# Problem statement:
Select the lines of the records containing the word "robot" and list them.

Source data:
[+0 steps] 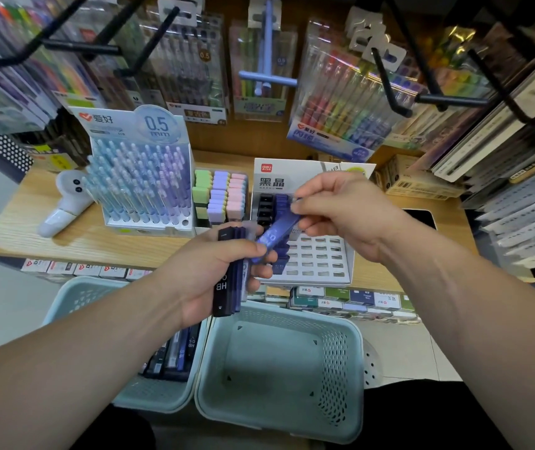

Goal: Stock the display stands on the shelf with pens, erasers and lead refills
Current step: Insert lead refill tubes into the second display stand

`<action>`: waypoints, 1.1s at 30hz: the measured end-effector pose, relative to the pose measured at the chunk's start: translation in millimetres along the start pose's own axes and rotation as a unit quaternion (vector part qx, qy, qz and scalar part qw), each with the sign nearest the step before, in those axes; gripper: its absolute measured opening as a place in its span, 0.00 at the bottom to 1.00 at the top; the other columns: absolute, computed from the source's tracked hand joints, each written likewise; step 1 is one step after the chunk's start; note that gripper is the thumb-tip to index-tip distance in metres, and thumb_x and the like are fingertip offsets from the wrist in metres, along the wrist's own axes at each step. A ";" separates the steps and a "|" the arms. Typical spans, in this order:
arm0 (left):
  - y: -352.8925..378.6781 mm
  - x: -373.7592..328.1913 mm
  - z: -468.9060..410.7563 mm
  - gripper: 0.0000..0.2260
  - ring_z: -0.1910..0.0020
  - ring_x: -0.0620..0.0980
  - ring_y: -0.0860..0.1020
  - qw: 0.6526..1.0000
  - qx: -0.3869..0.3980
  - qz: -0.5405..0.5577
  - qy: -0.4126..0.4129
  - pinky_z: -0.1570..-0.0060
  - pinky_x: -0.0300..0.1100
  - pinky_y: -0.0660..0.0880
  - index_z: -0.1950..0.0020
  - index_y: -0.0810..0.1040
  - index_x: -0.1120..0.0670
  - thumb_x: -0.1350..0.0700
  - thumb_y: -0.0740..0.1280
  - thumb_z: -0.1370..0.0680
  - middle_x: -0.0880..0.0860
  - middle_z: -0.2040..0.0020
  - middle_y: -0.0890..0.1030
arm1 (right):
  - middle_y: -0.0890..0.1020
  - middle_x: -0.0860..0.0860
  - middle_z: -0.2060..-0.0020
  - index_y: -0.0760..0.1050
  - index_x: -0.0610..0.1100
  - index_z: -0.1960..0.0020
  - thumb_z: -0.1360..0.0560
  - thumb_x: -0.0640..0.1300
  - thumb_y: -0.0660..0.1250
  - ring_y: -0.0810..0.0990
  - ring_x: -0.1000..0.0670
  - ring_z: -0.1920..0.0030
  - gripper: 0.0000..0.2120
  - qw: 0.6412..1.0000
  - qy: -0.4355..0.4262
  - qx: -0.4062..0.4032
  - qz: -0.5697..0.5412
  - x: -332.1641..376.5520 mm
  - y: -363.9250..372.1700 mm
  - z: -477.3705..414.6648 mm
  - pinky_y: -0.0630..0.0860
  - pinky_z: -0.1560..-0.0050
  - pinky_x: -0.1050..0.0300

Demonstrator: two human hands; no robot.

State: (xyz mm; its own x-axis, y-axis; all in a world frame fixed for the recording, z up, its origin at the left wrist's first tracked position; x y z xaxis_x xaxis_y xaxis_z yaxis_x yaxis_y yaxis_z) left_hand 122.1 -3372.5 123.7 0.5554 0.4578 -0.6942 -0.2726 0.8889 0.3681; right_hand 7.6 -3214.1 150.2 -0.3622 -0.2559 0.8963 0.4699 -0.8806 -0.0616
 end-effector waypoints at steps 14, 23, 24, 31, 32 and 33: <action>2.3 1.7 -3.6 0.04 0.71 0.51 0.75 0.999 -0.020 -0.037 0.006 0.73 0.40 0.71 0.56 0.83 0.56 0.59 0.70 0.23 0.56 0.65 0.79 | 0.81 0.42 0.63 0.64 0.57 0.28 0.28 0.27 0.72 0.84 0.45 0.64 0.38 0.932 0.007 0.283 0.227 -13.0 18.4 18.1 0.80 0.64 0.54; -4.2 1.9 -5.4 0.11 0.70 0.51 0.76 0.997 -0.041 0.022 -0.055 0.74 0.39 0.74 0.42 0.80 0.58 0.61 0.63 0.22 0.59 0.60 0.82 | 0.81 0.49 0.67 0.74 0.47 0.50 0.19 0.42 0.68 0.82 0.46 0.66 0.03 0.981 -0.075 -0.022 0.178 -13.0 -20.4 -7.7 0.83 0.64 0.48; -4.7 2.1 -5.3 0.12 0.70 0.51 0.77 0.997 -0.046 0.025 -0.054 0.73 0.40 0.74 0.41 0.79 0.58 0.61 0.63 0.22 0.59 0.59 0.82 | 0.81 0.47 0.63 0.75 0.47 0.52 0.20 0.42 0.69 0.83 0.43 0.62 0.04 0.972 -0.089 -0.066 0.207 -16.4 -28.0 -12.7 0.84 0.60 0.45; -4.8 1.9 -4.5 0.11 0.66 0.55 0.83 0.995 -0.073 0.055 -0.050 0.67 0.43 0.82 0.41 0.80 0.60 0.61 0.60 0.20 0.63 0.56 0.84 | 0.79 0.50 0.61 0.80 0.46 0.57 0.25 0.42 0.74 0.76 0.49 0.61 0.04 0.920 -0.155 -0.173 0.316 -31.8 -49.6 -26.9 0.78 0.53 0.51; -3.7 1.9 -4.2 0.11 0.65 0.56 0.84 0.994 -0.074 0.058 -0.049 0.66 0.44 0.83 0.41 0.79 0.61 0.61 0.60 0.19 0.63 0.55 0.85 | 0.78 0.51 0.62 0.80 0.45 0.56 0.25 0.42 0.75 0.74 0.51 0.62 0.04 0.913 -0.163 -0.172 0.333 -33.1 -49.9 -27.5 0.77 0.55 0.52; -2.7 2.0 -4.2 0.12 0.63 0.56 0.85 0.995 -0.073 0.058 -0.047 0.65 0.44 0.83 0.39 0.79 0.61 0.61 0.60 0.18 0.63 0.54 0.85 | 0.78 0.52 0.63 0.80 0.46 0.57 0.26 0.42 0.75 0.73 0.52 0.63 0.04 0.904 -0.172 -0.172 0.351 -34.2 -49.9 -28.0 0.76 0.56 0.54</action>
State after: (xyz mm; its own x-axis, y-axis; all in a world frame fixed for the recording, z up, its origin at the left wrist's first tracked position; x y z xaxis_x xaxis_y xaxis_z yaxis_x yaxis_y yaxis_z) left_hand 120.7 -3374.0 118.6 0.5823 0.5603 -0.5891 -0.4471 0.8259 0.3436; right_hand -26.0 -3172.5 110.4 0.2271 -0.7130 0.6633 0.1877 -0.6363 -0.7483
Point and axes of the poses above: each hand's wrist, its own z-axis away from the middle knuckle, its own y-axis out of the palm, x = y × z, the point moved 3 cm from there along -z, towards the middle knuckle
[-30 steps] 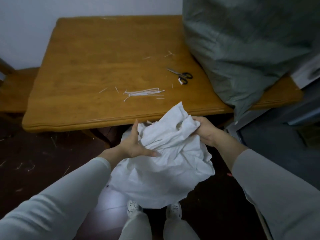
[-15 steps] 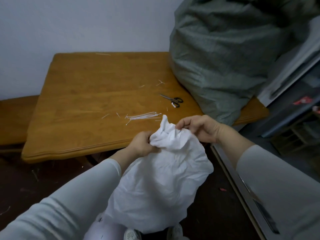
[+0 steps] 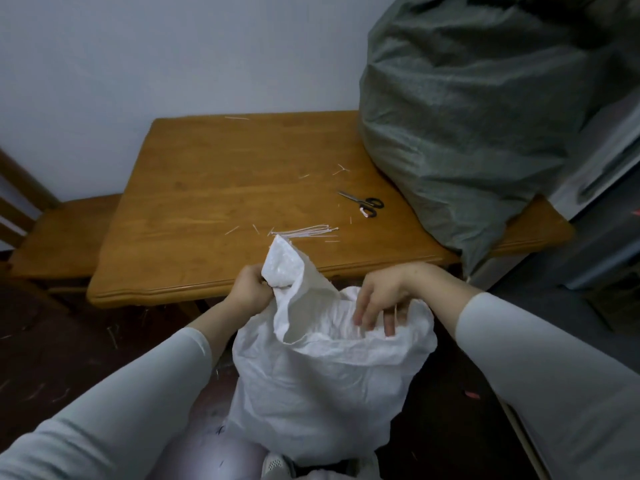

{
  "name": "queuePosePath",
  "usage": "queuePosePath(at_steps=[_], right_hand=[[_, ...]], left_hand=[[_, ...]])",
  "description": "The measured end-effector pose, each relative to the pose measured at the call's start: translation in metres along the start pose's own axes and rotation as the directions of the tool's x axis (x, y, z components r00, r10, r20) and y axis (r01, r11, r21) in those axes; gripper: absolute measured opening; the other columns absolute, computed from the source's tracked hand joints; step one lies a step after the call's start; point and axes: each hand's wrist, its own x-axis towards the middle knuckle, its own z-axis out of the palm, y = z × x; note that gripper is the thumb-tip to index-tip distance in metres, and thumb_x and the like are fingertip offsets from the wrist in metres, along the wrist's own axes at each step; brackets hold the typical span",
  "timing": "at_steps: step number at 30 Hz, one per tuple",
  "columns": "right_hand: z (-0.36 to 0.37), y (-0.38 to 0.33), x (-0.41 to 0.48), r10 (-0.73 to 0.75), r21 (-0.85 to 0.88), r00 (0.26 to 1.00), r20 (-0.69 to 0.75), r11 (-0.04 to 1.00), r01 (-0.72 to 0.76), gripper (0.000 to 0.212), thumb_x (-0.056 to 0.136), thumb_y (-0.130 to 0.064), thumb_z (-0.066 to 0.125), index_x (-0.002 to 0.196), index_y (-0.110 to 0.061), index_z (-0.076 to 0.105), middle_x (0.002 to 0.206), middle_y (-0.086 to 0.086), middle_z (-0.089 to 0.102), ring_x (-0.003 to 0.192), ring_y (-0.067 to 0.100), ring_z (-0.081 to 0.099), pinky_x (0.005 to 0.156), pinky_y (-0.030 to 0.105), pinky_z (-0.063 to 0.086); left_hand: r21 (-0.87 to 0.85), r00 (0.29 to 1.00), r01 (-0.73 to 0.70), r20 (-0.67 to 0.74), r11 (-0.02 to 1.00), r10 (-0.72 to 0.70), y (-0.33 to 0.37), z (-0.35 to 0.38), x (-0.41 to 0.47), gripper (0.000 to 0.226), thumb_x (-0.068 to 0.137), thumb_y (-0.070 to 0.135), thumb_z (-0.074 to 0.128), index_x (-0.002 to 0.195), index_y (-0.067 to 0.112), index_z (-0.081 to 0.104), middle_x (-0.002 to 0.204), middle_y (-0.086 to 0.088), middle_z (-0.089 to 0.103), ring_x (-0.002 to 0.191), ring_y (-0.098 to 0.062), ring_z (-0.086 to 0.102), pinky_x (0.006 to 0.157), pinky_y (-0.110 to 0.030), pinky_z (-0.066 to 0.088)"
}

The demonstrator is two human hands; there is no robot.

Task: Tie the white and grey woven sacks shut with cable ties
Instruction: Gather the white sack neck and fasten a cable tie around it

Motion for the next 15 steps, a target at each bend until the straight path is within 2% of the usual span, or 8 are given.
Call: queuePosePath(at_steps=[2, 4, 6, 8, 9, 10, 12, 15], right_hand=[[-0.005, 0.001, 0.008, -0.069, 0.005, 0.971, -0.229, 0.997, 0.072, 0.029, 0.081, -0.019, 0.069, 0.11, -0.015, 0.067, 0.099, 0.004, 0.072, 0.069, 0.012, 0.065, 0.056, 0.025, 0.049], [-0.011, -0.002, 0.02, -0.168, 0.071, 0.886, -0.431, 0.973, 0.219, 0.056, 0.075, -0.022, 0.077, 0.127, -0.016, 0.056, 0.117, 0.002, 0.064, 0.095, 0.013, 0.063, 0.077, 0.029, 0.051], [-0.007, -0.008, 0.031, -0.235, 0.097, 0.871, -0.431, 0.948, 0.304, 0.074, 0.073, -0.026, 0.079, 0.138, -0.018, 0.044, 0.139, -0.001, 0.049, 0.125, 0.015, 0.047, 0.1, 0.029, 0.04], [0.001, -0.012, 0.046, -0.276, 0.089, 0.873, -0.403, 0.937, 0.338, 0.047, 0.08, -0.025, 0.072, 0.124, -0.017, 0.058, 0.127, 0.002, 0.057, 0.116, 0.018, 0.05, 0.097, 0.032, 0.04], [0.003, -0.014, 0.051, -0.295, 0.085, 0.846, -0.444, 0.926, 0.367, 0.02, 0.086, -0.021, 0.066, 0.104, -0.014, 0.066, 0.107, 0.006, 0.064, 0.101, 0.021, 0.054, 0.087, 0.032, 0.042], [0.002, -0.018, 0.054, -0.305, 0.094, 0.799, -0.517, 0.908, 0.407, 0.009, 0.09, -0.017, 0.059, 0.089, -0.011, 0.065, 0.09, 0.009, 0.063, 0.089, 0.023, 0.054, 0.079, 0.032, 0.041], [-0.012, -0.024, 0.054, -0.25, 0.155, 0.699, -0.67, 0.874, 0.461, 0.013, 0.094, -0.013, 0.049, 0.087, -0.009, 0.06, 0.086, 0.014, 0.059, 0.086, 0.027, 0.054, 0.075, 0.036, 0.042], [-0.038, -0.033, 0.039, -0.293, 0.071, 0.629, -0.72, 0.871, 0.487, 0.014, 0.096, -0.015, 0.043, 0.088, -0.016, 0.055, 0.088, 0.005, 0.056, 0.086, 0.023, 0.053, 0.072, 0.034, 0.04]], left_hand=[[-0.027, 0.999, 0.035, -0.012, 0.999, -0.036, 0.002, 0.002, -0.005, 0.04, 0.08, -0.014, 0.052, 0.05, 0.011, 0.044, 0.054, 0.002, 0.046, 0.052, -0.007, 0.038, 0.041, -0.011, 0.036], [-0.052, 0.998, 0.059, -0.017, 0.997, -0.06, 0.004, 0.003, -0.008, 0.039, 0.079, -0.015, 0.055, 0.052, 0.011, 0.048, 0.056, 0.002, 0.049, 0.052, -0.005, 0.041, 0.037, -0.005, 0.035], [-0.068, 0.997, 0.069, -0.022, 0.995, -0.071, 0.008, 0.004, -0.011, 0.037, 0.078, -0.014, 0.058, 0.054, 0.012, 0.05, 0.058, 0.004, 0.052, 0.053, -0.003, 0.043, 0.038, -0.005, 0.035], [-0.079, 0.997, 0.07, -0.029, 0.994, -0.073, 0.009, 0.005, -0.012, 0.037, 0.079, -0.014, 0.059, 0.056, 0.014, 0.052, 0.06, 0.005, 0.053, 0.054, -0.002, 0.045, 0.038, -0.004, 0.036], [-0.086, 0.997, 0.068, -0.035, 0.994, -0.071, 0.009, 0.005, -0.013, 0.037, 0.079, -0.015, 0.058, 0.056, 0.014, 0.052, 0.06, 0.005, 0.053, 0.055, -0.001, 0.045, 0.039, -0.004, 0.037], [-0.094, 0.997, 0.06, -0.045, 0.994, -0.064, 0.008, 0.006, -0.013, 0.038, 0.079, -0.015, 0.057, 0.056, 0.015, 0.053, 0.06, 0.005, 0.054, 0.055, -0.001, 0.046, 0.041, -0.005, 0.038], [-0.099, 0.997, 0.038, -0.062, 0.994, -0.044, 0.006, 0.006, -0.012, 0.037, 0.079, -0.014, 0.057, 0.058, 0.016, 0.055, 0.062, 0.005, 0.056, 0.059, -0.002, 0.048, 0.046, -0.006, 0.04], [-0.065, 0.999, 0.022, -0.046, 0.998, -0.025, 0.005, 0.008, -0.006, 0.027, 0.078, -0.008, 0.06, 0.064, 0.015, 0.059, 0.067, 0.003, 0.061, 0.066, -0.007, 0.053, 0.059, -0.018, 0.044]])
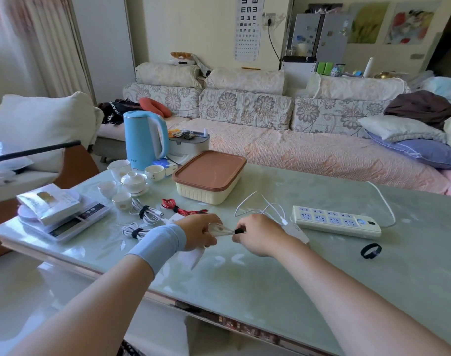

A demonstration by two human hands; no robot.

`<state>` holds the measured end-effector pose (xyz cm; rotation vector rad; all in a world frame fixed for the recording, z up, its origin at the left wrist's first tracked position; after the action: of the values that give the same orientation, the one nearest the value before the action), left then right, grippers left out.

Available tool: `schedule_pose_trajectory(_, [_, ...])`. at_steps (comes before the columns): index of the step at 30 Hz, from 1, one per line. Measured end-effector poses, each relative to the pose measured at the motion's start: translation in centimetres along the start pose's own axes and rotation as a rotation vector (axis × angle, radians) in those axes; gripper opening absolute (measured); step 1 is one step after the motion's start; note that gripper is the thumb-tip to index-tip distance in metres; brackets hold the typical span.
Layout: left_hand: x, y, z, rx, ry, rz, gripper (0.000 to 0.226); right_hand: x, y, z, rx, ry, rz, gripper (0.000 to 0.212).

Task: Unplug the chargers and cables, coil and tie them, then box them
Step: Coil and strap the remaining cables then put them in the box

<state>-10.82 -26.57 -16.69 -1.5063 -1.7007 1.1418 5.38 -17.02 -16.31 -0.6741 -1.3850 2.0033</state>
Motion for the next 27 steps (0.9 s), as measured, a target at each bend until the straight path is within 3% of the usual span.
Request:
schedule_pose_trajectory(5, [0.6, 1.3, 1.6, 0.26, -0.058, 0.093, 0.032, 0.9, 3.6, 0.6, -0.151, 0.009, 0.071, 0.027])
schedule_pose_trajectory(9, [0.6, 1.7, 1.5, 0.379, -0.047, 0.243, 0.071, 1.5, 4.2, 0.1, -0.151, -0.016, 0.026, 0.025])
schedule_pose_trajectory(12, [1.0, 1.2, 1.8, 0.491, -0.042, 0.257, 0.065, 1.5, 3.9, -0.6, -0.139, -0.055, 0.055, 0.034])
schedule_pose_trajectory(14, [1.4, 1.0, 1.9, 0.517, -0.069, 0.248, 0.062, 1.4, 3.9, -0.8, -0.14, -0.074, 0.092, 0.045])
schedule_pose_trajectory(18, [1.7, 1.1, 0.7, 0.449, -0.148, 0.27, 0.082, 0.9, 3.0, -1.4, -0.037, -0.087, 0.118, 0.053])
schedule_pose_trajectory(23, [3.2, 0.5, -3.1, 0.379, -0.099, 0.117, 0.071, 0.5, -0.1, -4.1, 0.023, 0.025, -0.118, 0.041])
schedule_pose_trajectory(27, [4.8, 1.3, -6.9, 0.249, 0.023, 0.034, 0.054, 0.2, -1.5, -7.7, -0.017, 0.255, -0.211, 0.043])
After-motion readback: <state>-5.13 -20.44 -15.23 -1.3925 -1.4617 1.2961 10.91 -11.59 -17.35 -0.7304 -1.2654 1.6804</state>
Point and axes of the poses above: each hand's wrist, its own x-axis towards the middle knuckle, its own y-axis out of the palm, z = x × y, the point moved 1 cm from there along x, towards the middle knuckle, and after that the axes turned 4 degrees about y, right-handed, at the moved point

# Answer area:
Demonstrator: two human hands; no robot.
The demonstrator is two human hands; there is no robot.
A demonstration by two human hands; no robot.

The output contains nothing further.